Before addressing any critiques, I will attempt to replicate it using the ggplot2 layers.

ggplot(trump)+
  geom_point(aes(x = mdy(enddate), y = adjusted_approve), color = "green2", alpha = 0.05)+
  geom_smooth(aes(x = mdy(enddate), y = adjusted_approve), color = "green3", alpha = 0.05, span = 0.25)+
  #method = "gam", formula = y ~ s(x, bs = "cs")
  geom_point(aes(x = mdy(enddate), y = adjusted_disapprove), color = "orange", alpha = 0.05)+
  geom_smooth(method = "gam", formula = y ~ s(x, bs = "cs"), 
              aes(x = mdy(enddate), y = adjusted_disapprove), color = "orange3", alpha = 0.05)+
  scale_x_continuous(limits = c(date(mdy("1/23/2017")), date(mdy("1/20/2021"))))+
  scale_y_continuous(limits = c(20, 80))+
  scale_x_continuous(breaks = scales::breaks_width(121.667))+
  scale_x_date()+
  theme_light()+
  theme(panel.grid.minor.x = element_blank())+
  labs(title = "Donald Trump’s First-Term Approval Ratings", x = "", y = "")

What this replication failed to capture was non-numeric dates for the x-axis, a wiggly trendline, and a horizontal scrolling reference bar.
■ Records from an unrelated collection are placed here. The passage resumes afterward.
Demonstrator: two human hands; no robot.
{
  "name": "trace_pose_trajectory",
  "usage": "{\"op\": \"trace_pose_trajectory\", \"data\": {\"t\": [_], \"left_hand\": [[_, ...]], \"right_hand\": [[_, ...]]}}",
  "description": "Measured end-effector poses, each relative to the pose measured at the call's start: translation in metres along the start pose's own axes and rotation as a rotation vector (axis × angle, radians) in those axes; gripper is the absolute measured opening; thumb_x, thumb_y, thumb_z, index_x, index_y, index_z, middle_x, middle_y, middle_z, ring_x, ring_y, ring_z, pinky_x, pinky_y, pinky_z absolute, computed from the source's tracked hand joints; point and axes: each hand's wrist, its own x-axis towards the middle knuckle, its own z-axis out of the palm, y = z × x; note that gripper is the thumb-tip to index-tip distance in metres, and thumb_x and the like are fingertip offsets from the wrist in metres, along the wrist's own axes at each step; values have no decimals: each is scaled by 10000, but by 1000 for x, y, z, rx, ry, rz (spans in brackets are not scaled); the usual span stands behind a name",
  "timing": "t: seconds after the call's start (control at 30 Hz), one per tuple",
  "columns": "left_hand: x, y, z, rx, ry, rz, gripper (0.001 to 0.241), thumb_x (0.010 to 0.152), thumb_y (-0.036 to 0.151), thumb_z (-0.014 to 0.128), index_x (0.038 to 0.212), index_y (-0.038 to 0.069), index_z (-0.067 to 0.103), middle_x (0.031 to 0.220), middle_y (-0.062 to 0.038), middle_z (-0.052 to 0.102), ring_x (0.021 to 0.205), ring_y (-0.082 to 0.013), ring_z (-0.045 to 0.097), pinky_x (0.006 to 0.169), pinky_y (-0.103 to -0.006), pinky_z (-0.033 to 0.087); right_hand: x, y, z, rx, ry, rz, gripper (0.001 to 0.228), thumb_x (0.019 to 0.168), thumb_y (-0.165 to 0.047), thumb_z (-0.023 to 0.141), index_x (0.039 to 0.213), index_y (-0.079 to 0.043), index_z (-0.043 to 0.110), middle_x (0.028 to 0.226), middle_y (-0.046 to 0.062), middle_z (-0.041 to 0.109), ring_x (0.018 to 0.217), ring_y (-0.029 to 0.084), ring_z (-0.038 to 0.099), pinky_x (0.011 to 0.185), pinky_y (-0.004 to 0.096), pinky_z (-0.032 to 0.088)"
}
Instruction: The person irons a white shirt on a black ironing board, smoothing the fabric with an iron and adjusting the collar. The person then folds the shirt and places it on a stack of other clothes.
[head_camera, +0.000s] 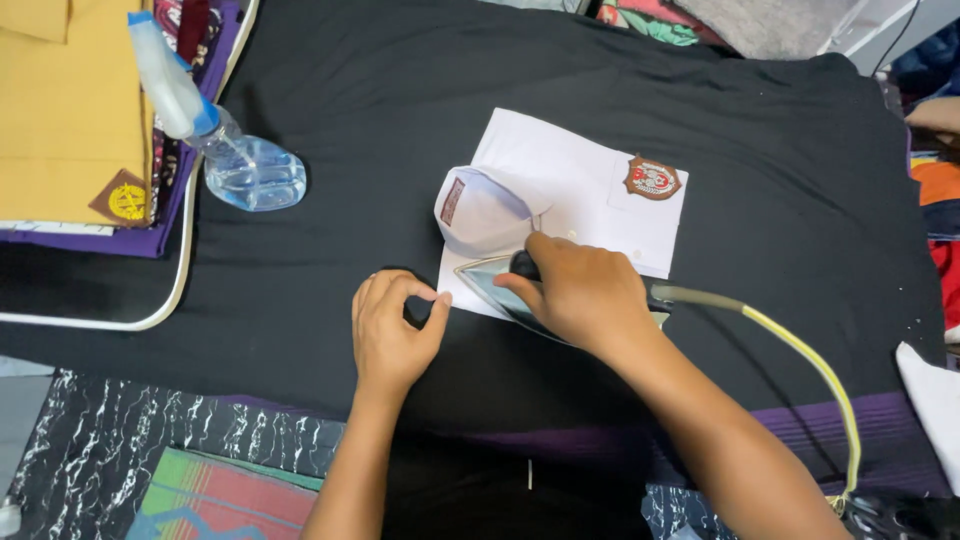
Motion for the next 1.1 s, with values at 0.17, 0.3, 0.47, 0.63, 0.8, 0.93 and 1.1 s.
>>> {"op": "trace_pose_trajectory", "data": {"t": [0.17,0.3,0.47,0.63,0.8,0.93,1.1], "left_hand": [[-3,-7,6,73,-19,-52,294,753,248,876,795,169,596,923,-20,632,986,-290,630,1096,-459,402],[-4,-9,7,86,-32,-65,372,742,247,891,799,141,539,930,-51,631,1002,-323,629,1085,-473,408],[-6,-9,6,102,-48,-69,402,739,252,896,826,135,522,936,-72,622,1004,-347,624,1073,-488,411],[-4,-6,4,109,-68,-94,406,747,248,895,844,136,517,953,-72,614,999,-350,619,1036,-482,429],[1,3,1,123,-112,-70,333,779,232,870,891,150,568,999,-48,623,1051,-322,604,1087,-472,384],[5,19,2,90,-170,0,309,820,365,852,978,174,667,1012,-23,650,1050,-278,626,1184,-466,297],[2,10,7,207,-190,18,318,787,394,874,991,198,729,993,-13,645,1036,-265,628,1205,-485,301]], "right_hand": [[19,-7,6,1,-60,12,451,1013,-534,476,1070,-108,611,879,163,696,816,441,737,684,556,571],[16,-8,1,19,-117,-42,471,1022,-536,423,1089,-100,589,926,186,689,831,467,730,709,578,567],[16,0,8,36,-102,-71,460,1022,-537,426,1095,-109,578,925,186,680,828,478,726,709,592,561],[-13,25,8,39,-70,-86,448,991,-550,495,1080,-125,602,868,167,690,810,460,730,695,574,572],[-50,64,9,-110,25,38,481,962,-611,487,1027,-156,632,802,119,706,772,384,745,665,515,584],[-68,71,13,-153,51,66,445,941,-619,502,1021,-201,631,796,99,708,753,358,746,648,496,583],[-87,98,7,-170,62,263,462,945,-616,520,1020,-180,653,808,108,732,763,364,746,653,479,585]]}}
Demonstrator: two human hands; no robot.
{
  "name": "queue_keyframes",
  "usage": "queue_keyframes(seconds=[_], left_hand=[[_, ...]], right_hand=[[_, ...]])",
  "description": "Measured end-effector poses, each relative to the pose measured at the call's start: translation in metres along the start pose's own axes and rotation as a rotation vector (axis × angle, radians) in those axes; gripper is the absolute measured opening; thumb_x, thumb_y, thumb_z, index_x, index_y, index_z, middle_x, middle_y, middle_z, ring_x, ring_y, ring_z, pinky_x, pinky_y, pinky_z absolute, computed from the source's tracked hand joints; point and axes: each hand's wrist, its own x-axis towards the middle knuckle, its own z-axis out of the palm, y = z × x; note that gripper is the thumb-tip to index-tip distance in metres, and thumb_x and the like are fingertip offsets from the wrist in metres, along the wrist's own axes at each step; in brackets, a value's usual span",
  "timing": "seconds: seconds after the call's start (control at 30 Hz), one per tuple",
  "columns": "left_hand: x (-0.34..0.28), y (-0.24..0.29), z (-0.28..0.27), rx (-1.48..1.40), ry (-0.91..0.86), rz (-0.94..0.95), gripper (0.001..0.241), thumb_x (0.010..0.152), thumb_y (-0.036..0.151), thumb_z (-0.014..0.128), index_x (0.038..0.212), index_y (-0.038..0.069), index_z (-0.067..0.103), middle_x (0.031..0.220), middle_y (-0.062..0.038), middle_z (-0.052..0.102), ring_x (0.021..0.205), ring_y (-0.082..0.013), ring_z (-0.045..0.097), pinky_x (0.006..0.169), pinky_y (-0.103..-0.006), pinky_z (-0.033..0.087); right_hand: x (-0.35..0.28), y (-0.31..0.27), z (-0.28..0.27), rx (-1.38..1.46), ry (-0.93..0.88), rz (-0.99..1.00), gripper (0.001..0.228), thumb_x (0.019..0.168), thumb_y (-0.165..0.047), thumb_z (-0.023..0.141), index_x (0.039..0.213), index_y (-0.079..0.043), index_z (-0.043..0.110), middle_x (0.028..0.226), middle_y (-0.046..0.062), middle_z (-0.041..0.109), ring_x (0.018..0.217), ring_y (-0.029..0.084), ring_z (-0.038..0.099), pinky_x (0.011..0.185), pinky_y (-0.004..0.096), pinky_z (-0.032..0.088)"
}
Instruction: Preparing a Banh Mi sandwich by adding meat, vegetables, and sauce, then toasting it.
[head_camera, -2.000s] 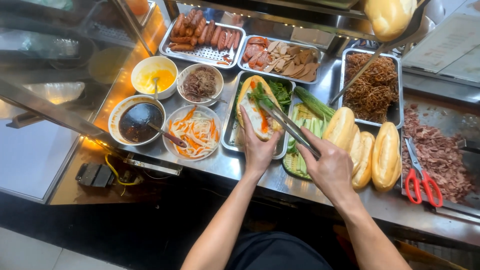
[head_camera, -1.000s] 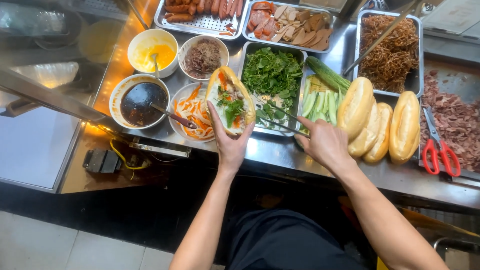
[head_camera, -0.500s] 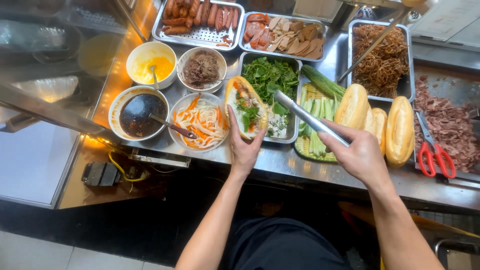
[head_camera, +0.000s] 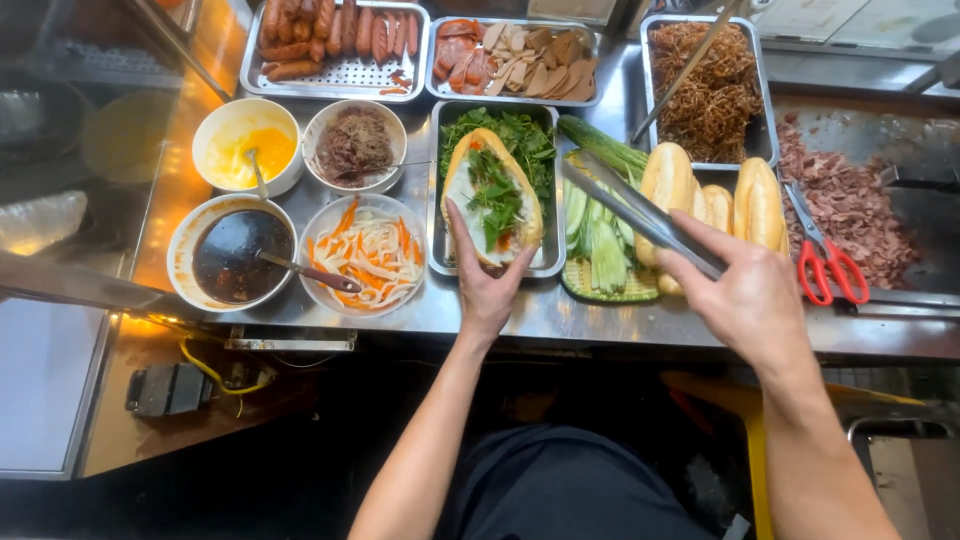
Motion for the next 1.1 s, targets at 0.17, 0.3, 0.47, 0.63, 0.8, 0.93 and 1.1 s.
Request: queue_keyframes(seconds=[0.17, 0.3, 0.47, 0.63, 0.8, 0.93, 1.1], left_hand=[[-0.009, 0.000, -0.008, -0.055, -0.050, -0.063, 0.112, 0.088, 0.021, 0.080, 0.163, 0.016, -0.002, 0.173, -0.017, -0.001, 0.161, -0.0293, 0.001, 0.130, -0.0443, 0.007], [-0.019, -0.002, -0.011, -0.058, -0.094, -0.085, 0.112, 0.087, 0.027, 0.080, 0.163, 0.015, 0.000, 0.173, -0.017, 0.001, 0.161, -0.0310, 0.002, 0.130, -0.0465, 0.008], [-0.029, -0.012, -0.010, -0.101, -0.168, -0.073, 0.109, 0.089, 0.023, 0.078, 0.163, 0.013, -0.001, 0.173, -0.014, -0.002, 0.161, -0.0285, 0.001, 0.130, -0.0448, 0.006], [-0.032, -0.015, -0.006, -0.108, -0.244, -0.117, 0.108, 0.089, 0.026, 0.077, 0.163, 0.014, 0.000, 0.173, -0.013, -0.002, 0.161, -0.0282, 0.001, 0.129, -0.0467, 0.006], [-0.029, -0.021, 0.000, -0.107, -0.266, -0.079, 0.108, 0.089, 0.027, 0.077, 0.163, 0.014, 0.000, 0.173, -0.014, 0.000, 0.161, -0.0295, 0.002, 0.130, -0.0471, 0.006], [-0.027, -0.018, 0.017, -0.110, -0.244, -0.055, 0.110, 0.087, 0.023, 0.080, 0.163, 0.014, 0.001, 0.173, -0.014, 0.003, 0.161, -0.0304, 0.004, 0.130, -0.0472, 0.006], [-0.025, -0.013, 0.039, -0.068, -0.170, 0.030, 0.121, 0.081, 0.018, 0.086, 0.166, 0.014, 0.000, 0.168, -0.025, 0.018, 0.155, -0.0387, 0.016, 0.126, -0.0508, 0.014]], right_hand=[[0.006, 0.040, 0.035, -0.333, -0.088, 0.075, 0.052, 0.090, -0.060, 0.061, 0.139, -0.042, 0.066, 0.099, 0.025, 0.076, 0.094, 0.048, 0.071, 0.081, 0.056, 0.056], [-0.011, 0.063, 0.054, -0.416, -0.127, 0.100, 0.049, 0.090, -0.052, 0.060, 0.138, -0.042, 0.064, 0.102, 0.025, 0.076, 0.099, 0.054, 0.069, 0.088, 0.060, 0.053], [-0.038, 0.063, 0.060, -0.326, -0.199, 0.242, 0.056, 0.091, -0.051, 0.060, 0.145, -0.039, 0.059, 0.113, 0.023, 0.075, 0.107, 0.052, 0.067, 0.090, 0.059, 0.053], [-0.050, 0.079, 0.067, -0.182, -0.099, 0.268, 0.052, 0.088, -0.051, 0.066, 0.138, -0.040, 0.067, 0.108, 0.025, 0.074, 0.108, 0.051, 0.064, 0.091, 0.053, 0.051], [-0.063, 0.062, 0.052, -0.015, -0.010, 0.316, 0.046, 0.089, -0.048, 0.066, 0.134, -0.036, 0.072, 0.102, 0.022, 0.073, 0.103, 0.040, 0.068, 0.091, 0.043, 0.050], [-0.078, 0.002, 0.024, 0.202, 0.011, 0.327, 0.047, 0.086, -0.040, 0.070, 0.132, -0.030, 0.072, 0.121, 0.009, 0.072, 0.122, 0.013, 0.065, 0.095, 0.030, 0.046], [-0.072, -0.011, 0.061, 0.087, 0.056, 0.067, 0.044, 0.086, -0.037, 0.073, 0.130, -0.032, 0.073, 0.108, 0.015, 0.078, 0.102, 0.043, 0.071, 0.086, 0.057, 0.059]])
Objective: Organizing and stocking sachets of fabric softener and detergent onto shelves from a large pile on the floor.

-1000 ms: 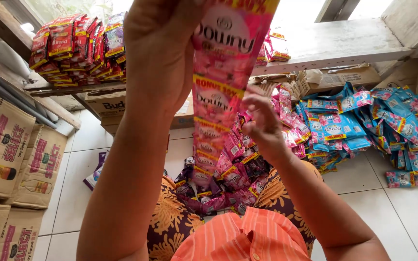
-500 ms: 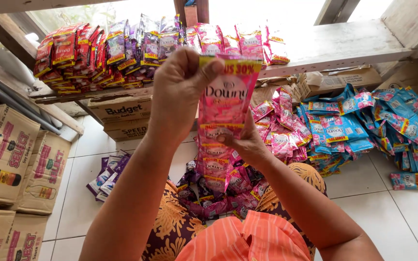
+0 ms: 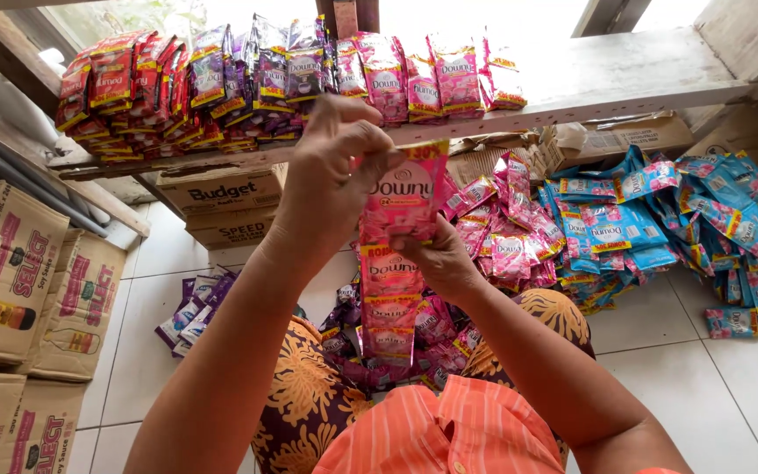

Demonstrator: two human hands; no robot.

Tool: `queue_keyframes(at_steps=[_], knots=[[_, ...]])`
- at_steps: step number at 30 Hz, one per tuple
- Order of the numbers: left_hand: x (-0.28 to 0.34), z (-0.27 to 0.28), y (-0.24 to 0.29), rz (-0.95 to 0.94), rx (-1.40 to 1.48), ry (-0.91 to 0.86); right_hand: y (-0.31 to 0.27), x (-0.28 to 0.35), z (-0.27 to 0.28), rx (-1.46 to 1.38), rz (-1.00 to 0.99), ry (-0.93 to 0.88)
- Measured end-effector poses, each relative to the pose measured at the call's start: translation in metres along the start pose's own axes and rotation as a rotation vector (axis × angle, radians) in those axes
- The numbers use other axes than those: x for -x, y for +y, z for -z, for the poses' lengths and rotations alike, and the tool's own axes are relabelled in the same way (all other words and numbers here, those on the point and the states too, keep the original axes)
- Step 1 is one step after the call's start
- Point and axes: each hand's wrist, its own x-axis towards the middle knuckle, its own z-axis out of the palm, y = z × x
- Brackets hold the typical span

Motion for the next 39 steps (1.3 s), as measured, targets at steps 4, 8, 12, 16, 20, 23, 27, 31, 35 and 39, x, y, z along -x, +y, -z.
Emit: queue_keyframes(at_steps=[4,8,12,16,20,23,27,31,35,39], knots=[[0.007,0.002,-0.014,0.353,0.394,0.002,0.018,0.030,0.017,0.152,-0.170,-0.084],[0.003,0.013,-0.024,0.179,0.210,0.076,0.036,0.050,0.030,0.106,-0.171,-0.137],[0.001,0.011,-0.051,0.252,0.061,0.146,-0.004,0.046,-0.008,0.050,-0.204,-0.183],[0.000,0.020,-0.053,0.245,0.039,0.205,0.004,0.045,-0.013,0.069,-0.357,-0.194],[0.010,0.027,-0.093,0.387,-0.221,0.208,0.024,0.057,0.007,0.051,-0.324,-0.164],[0.044,0.039,-0.144,0.343,-0.380,0.262,-0.001,0.062,0.002,0.074,-0.172,-0.142],[0.147,-0.008,-0.210,0.683,-0.312,0.160,-0.044,0.048,-0.019,0.155,0.016,-0.135],[0.232,-0.075,-0.169,1.249,0.282,-0.582,-0.053,0.038,-0.028,0.275,0.124,-0.091],[0.243,-0.117,-0.095,0.846,0.594,-0.634,-0.061,0.037,-0.045,0.344,0.144,-0.060],[0.213,-0.113,-0.040,1.184,1.592,0.038,-0.071,0.033,-0.056,0.388,0.133,0.049]])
Here, each minor vertical gridline is meant to alternatingly represent each January, May, and September over 4 years.

Making Improvements

As I mentioned earlier, the changes I would make to the original graph are a color change and adding a prominent legend.

ggplot(trump)+
  geom_point(aes(x = mdy(enddate), y = adjusted_disapprove), color = "cornflowerblue", alpha = 0.05)+
  geom_point(aes(x = mdy(enddate), y = adjusted_approve), color = "brown1", alpha = 0.05)+
  geom_smooth(aes(x = mdy(enddate), y = adjusted_approve, color = "% who Approve"), alpha = 0.05)+
  geom_smooth(aes(x = mdy(enddate), y = adjusted_disapprove, color = "% who Disapprove"), alpha = 0.05)+
  scale_color_manual(values=c("brown3", "royalblue2"))+
  scale_x_continuous(limits = c(date(mdy("1/23/2017")), date(mdy("1/20/2021"))))+
  scale_y_continuous(limits = c(20, 80))+
  scale_x_continuous(breaks = scales::breaks_width(121.667))+
  scale_x_date()+
  theme_light()+
  theme(panel.grid.minor.x = element_blank())+
  labs(title = "Donald Trump’s First-Term Approval Ratings", x = "", y = "", color = "Opinion on Trump")

Disappointingly, I could not find a working method to swap the items in my legend, so the keys are in the opposite order they are in the graph. I tried using scale_fill_discrete(), which did not yield any results.